Methods: Cross-sectional comparisons were performed between elite rowers (N = 17), following a respite from training, and eight untrained age- and gender-matched controls to assess the effects of long-term exercise on vessel structure. To determine the impact of the resumption of intensive exercise training on conduit artery structure, measures were repeated following 3 and 6 months of training in the athletes; the controls remained inactive. Conduit vessel structure was assessed, using high-resolution B-mode ultrasound, as brachial artery diameter at rest (BADr) and in response to 5-min (BAD5) and 10-min (BAD10) periods of forearm cuff ischemia. Shear rate profiles were also analyzed following cuff deflation at all time points.
Results: At entry, all measures of BAD were greater (all P < 0.05) in the athletes relative to controls (athletes vs controls; BADr 4.47 ± 0.10 vs 3.84 ± 0.22 mm; BAD5 4.70 ± 0.10 vs 4.05 ± 0.36 mm, and BAD10 4.93 ± 0.10 vs 4.07 ± 0.25 mm).
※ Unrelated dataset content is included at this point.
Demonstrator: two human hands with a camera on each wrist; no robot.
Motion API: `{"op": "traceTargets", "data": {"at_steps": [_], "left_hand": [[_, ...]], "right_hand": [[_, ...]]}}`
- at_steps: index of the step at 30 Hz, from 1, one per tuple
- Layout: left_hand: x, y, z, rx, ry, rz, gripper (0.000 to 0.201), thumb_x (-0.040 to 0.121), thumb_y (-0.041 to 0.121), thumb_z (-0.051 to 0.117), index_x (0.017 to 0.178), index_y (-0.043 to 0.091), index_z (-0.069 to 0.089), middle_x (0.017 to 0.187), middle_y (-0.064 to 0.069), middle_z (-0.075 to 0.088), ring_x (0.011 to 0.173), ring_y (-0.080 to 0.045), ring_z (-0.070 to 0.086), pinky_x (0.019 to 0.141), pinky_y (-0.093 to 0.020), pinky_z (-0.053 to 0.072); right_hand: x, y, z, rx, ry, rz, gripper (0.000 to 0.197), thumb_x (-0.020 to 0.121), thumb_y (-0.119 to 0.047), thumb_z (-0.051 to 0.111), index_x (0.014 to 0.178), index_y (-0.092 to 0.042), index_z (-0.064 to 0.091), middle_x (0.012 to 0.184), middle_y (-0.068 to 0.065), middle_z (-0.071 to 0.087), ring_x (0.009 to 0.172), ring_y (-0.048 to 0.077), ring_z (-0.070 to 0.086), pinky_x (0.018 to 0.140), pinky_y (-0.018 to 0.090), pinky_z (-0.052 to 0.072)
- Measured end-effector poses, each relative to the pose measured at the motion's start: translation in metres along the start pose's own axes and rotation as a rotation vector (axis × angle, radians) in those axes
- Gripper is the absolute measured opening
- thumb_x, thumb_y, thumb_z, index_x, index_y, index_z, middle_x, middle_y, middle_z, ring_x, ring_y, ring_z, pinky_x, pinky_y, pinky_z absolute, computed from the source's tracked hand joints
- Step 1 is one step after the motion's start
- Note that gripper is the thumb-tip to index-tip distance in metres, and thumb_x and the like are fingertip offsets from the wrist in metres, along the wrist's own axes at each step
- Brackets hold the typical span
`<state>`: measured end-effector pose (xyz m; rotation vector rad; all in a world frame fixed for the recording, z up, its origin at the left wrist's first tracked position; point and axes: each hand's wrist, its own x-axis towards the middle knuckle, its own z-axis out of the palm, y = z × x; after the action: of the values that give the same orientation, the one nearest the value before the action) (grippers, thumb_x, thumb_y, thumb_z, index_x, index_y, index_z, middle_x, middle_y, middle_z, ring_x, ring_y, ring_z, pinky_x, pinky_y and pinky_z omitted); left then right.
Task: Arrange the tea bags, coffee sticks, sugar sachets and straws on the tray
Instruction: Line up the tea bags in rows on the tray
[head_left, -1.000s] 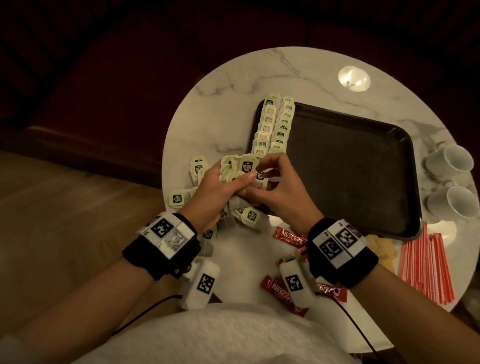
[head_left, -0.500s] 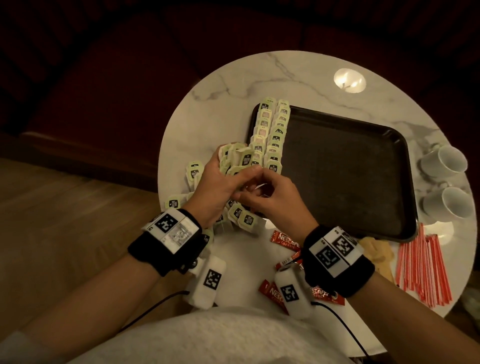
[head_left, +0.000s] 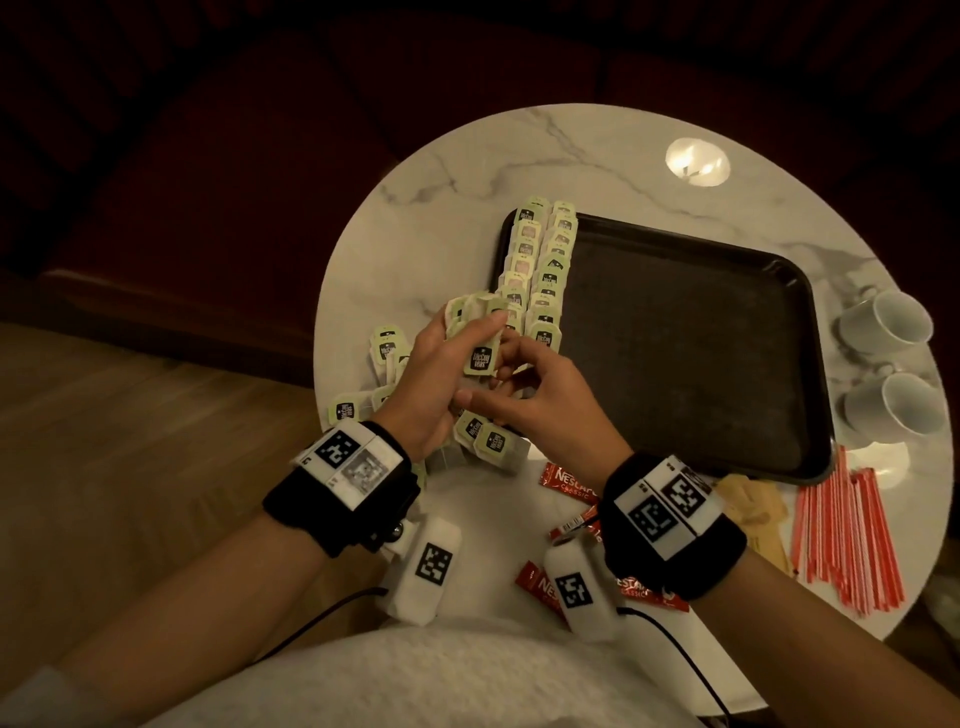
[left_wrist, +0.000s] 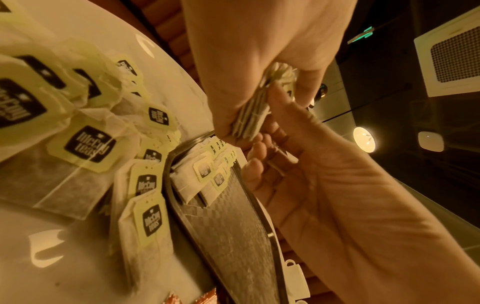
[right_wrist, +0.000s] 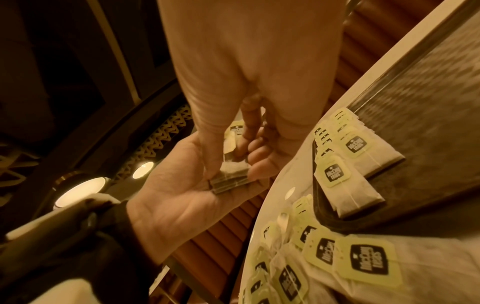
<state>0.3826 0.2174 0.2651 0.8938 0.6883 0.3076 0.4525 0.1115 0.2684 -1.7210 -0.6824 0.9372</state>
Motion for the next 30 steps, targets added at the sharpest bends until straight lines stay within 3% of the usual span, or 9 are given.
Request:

Resumption of exercise training caused a further increase in brachial artery diameters in the athletes at 3 months (BADr, 4.71 ± 0.10 mm, P < 0.01; BAD5 4.94 ± 0.10 mm, P < 0.05; BAD10 5.12 ± 0.10 mm, P < 0.001), which were maintained, but not further increased, after 6 months of training.
Conclusions: Athletes exhibit enhanced conduit artery diameters at rest and in response to vasodilator stimuli. Despite this long-term training effect on arterial structure, resumption of training further enhances diameter, an effect that occurs within 3 months.